Friday, November 04, 2005

fyi Sun Gets Secretive on Storage

All:

Pointer to article:
http://www.byteandswitch.com/document.asp?doc_id=83288

Kobielus kommentary:
The latest in my current series of blogposts opining on more-or-less random stories from my daily e-mail newsletter gleanings.

Well, not totally random. I chose this one for the alliteration in the headline. Also, because I actually have something to say on this topic. But I didn’t pre-meditate the following comments. They’re just off the topic of my head. Mrs. Hacker, my 10th grade English teacher, told me the best analysis and writing is that which just flows spontaneously from your crazed cranium. I’ll put her statement to the test now (Mrs. Hacker—you out there still?).

Have you noticed how many identity management (IdM) vendors are targeting digital rights management (DRM) as the next great frontier beyond federation?
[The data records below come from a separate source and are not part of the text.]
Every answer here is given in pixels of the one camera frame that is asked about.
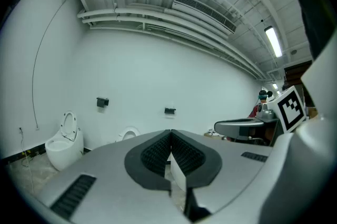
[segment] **fluorescent light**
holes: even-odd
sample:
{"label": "fluorescent light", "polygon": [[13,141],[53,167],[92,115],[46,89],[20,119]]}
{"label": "fluorescent light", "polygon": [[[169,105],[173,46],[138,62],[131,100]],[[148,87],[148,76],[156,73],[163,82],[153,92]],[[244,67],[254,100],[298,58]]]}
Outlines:
{"label": "fluorescent light", "polygon": [[273,46],[276,57],[281,57],[282,52],[281,52],[279,40],[277,39],[274,28],[272,26],[269,26],[264,31],[267,34],[267,37],[269,38],[269,41]]}
Or, perhaps, they hope, DRM will leverage and extend their increasingly federated security infrastructures into a distributed permissioning infrastructure where the access-control policy enforcement points (PEPs) are more closely bound to the resources—apps, data, etc.—being protected? Epok’s federated data interchange environment—leveraging XRI and XDI--is one such example. Sun’s “storage encryption” or “storage security” roadmap (see article) is another. As soon as the morning coffee decompresses my wound-up nightfunk, I’m sure I’ll recall the other three dozen vendors I’ve come across recently who have similar roadmaps.
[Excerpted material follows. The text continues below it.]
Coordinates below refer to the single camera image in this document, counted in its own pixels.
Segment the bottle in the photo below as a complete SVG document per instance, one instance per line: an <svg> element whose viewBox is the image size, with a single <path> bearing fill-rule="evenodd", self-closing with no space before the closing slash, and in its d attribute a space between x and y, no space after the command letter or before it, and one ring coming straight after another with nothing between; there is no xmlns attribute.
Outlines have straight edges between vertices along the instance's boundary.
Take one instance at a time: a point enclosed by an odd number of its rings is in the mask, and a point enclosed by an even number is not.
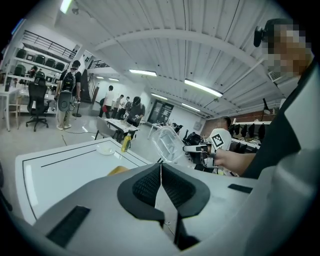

DRM drifts and diffuses itself far and wide throughout IdM, security, e-commerce, content publisher, and storage vendors’ end-of-decade dreams. I think a lot of the renewed attention to DRM recently comes from the rash of identity-theft “data breaches” that have grabbed front-page attention. All that data in storage is sitting ducks and buried treasure for those intrepid identity pirates who find the buried map and go with flashlights in the night down into the caverns guarded by semi-reliable genies. Suddenly, encrypting all that stuff in situ—on piled-high disks and tapes and whatnot--becomes the absolute imperative for storage managers everywhere, dictated by the lawyers, bosses, and regulators.

To make encryption—an ancient technology that has been used in storage systems for years in various capacities—seem suddenly cool—not simply mandatory--the vendors have started to lump it into the growing DRM umbrella. Acronym creep, equivalent to the vastly expanded scope of SOA in recent years. It’s not storage encryption anymore. It’s storage DRM. It’s breach-busting DRM. It’s federated DRM. It’s a new pipe DRM.

Ah…the coffee has kicked in. Ya feel it?